━━ Record extracts
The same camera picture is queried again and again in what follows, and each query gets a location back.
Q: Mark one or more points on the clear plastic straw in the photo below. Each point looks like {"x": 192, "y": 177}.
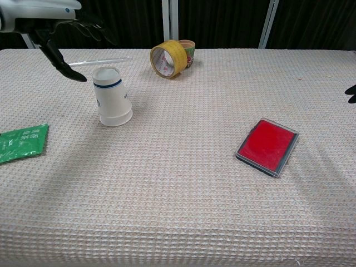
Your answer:
{"x": 100, "y": 61}

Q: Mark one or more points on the white paper cup blue stripe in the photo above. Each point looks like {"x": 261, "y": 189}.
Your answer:
{"x": 109, "y": 90}

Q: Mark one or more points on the beige woven tablecloth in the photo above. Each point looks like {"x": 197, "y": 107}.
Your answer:
{"x": 178, "y": 194}

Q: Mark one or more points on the black curtain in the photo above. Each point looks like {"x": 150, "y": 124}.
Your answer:
{"x": 222, "y": 19}

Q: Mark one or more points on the white metal frame post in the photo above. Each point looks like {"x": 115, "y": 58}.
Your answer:
{"x": 169, "y": 19}
{"x": 268, "y": 23}
{"x": 29, "y": 41}

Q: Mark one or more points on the colourful printed paper cup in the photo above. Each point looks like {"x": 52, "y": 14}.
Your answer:
{"x": 190, "y": 54}

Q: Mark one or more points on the green tea sachet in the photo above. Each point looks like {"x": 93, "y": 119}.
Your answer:
{"x": 22, "y": 143}

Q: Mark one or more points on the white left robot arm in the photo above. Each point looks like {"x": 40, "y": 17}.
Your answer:
{"x": 33, "y": 11}

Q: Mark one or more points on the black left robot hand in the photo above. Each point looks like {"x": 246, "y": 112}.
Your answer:
{"x": 57, "y": 57}

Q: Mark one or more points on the yellow packing tape roll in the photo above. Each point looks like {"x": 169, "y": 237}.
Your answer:
{"x": 172, "y": 57}

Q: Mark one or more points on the red ink stamp pad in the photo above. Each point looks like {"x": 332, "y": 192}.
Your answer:
{"x": 267, "y": 147}

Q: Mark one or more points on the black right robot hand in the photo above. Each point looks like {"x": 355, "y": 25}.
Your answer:
{"x": 351, "y": 94}
━━━━
§ Exercise aim:
Every line from the top of the entries through the line that holds "Q: Mark one or more points on the white paper" is to be quoted exactly, please, and nothing else; omit the pictures.

§ Your response:
The same camera picture is queried again and again in what follows, and each query gets a location back.
Q: Mark one or more points on the clear plastic straw in the photo below. Each point looks like {"x": 192, "y": 177}.
Your answer:
{"x": 100, "y": 61}

Q: Mark one or more points on the white paper cup blue stripe in the photo above. Each point looks like {"x": 261, "y": 189}.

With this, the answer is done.